I had my first baby in 1972. I was two weeks "overdue" so was summoned into hospital to be induced. There was no discussion about anything which happened, including frequent internal examinations.
I was shaved (since everyone had body hair back then, it would have been considered extremely weird to shave oneself...it was strictly a medical procedure), given a soapy water enema (agonising...I was stuck on the loo for ages while the midwife knocked at the door telling me to hurry up!) and finally an attempt was made to break my waters. Mine wouldn't break so I was put on a drip and things started fairly soon after that. I was in an open ward where several women were giving birth behind curtains so it was pretty unnerving.

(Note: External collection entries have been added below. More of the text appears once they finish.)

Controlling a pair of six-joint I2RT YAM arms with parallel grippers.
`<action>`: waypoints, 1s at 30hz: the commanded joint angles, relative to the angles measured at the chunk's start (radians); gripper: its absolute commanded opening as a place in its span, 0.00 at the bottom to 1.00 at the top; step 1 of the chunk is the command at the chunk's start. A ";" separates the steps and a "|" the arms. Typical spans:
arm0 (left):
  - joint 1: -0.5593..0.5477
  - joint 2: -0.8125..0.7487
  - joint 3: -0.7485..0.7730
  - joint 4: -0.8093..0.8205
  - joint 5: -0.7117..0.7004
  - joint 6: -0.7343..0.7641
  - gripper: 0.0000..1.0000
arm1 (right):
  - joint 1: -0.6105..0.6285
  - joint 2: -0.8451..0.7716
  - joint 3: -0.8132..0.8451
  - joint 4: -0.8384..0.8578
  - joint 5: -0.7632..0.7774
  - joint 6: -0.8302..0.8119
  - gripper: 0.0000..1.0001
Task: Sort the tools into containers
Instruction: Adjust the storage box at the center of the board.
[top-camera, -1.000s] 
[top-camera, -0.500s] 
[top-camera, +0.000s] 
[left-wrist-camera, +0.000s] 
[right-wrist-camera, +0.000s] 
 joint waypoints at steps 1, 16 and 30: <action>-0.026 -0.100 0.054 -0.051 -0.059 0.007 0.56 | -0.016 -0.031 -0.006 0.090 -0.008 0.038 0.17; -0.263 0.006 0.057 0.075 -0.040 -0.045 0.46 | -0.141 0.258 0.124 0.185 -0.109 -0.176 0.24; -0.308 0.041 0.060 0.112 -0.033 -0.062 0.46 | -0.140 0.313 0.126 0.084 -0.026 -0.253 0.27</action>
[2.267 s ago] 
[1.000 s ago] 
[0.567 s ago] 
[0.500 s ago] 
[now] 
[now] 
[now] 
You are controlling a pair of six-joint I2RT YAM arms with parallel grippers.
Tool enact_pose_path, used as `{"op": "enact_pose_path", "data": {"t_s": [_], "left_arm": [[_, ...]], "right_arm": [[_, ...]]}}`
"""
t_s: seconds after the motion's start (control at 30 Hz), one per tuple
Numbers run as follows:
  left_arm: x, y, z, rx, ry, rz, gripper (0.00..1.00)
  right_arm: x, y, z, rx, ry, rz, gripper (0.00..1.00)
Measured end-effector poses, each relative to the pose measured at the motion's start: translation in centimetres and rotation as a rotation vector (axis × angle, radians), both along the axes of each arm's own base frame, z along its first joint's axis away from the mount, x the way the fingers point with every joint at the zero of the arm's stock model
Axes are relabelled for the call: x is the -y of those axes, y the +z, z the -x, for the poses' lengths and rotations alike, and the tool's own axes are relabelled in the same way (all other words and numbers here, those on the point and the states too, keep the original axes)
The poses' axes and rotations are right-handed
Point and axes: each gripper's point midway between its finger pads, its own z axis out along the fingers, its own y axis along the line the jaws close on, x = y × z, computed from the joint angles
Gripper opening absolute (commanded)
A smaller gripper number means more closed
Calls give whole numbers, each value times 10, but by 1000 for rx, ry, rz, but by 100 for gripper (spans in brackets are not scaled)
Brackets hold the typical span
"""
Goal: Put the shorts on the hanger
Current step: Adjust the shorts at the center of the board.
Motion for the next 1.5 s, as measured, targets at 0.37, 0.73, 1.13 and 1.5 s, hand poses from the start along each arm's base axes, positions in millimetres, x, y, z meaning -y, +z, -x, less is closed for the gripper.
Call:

Since the two young nurses/trainee midwives assigned to me were unfamiliar with the drip procedure, they had lots of discussions - over my head - about whether they should "turn it up a bit". They kept turning it up until I had no break between contractions. I felt myself bearing down a bit - only for the midwife to appear and instruct me not to "grunt like that". I obeyed, my bearing-down sensations disappeared and eventually they had to "help baby out" with low forceps. Huge episiotomy - to "prevent prolapse later in life"...oh dear, the irony! - and my 9lb 8oz son arrived.
He was taken away to the nursery after the briefest of cuddles and in the morning the nurse brought him to me with a "he'll be no problem to feed - took his bottle fine!" and a smile. I was livid; I'd told them I was breast-feeding and wanted him left for me to feed. It still makes me furious.
I was allowed to breastfeed as long as I stayed decently behind the curtain and obeyed the rules. They let me feed for 2 minutes each side, then 5, and so on, until the 10 minutes limit was reached.
Needless to say, I ignored much of what they said and luckily he was keen to feed so I breastfed him despite them. With my other 3, I was much more bolshy, and the culture had changed - women were treated slightly better.
As a footnote, I had hated the enema experience so much that I stayed at home until I was in advanced labour with my second baby. The grumpy midwife examined me internally (again, not so much as a by-your-leave) and said "you've waited far too late for an enema!" Oh dear. What a shame.
Oh, and I delivered an over-11-pounder a few years later, with no episiotomy, no forceps, nothing.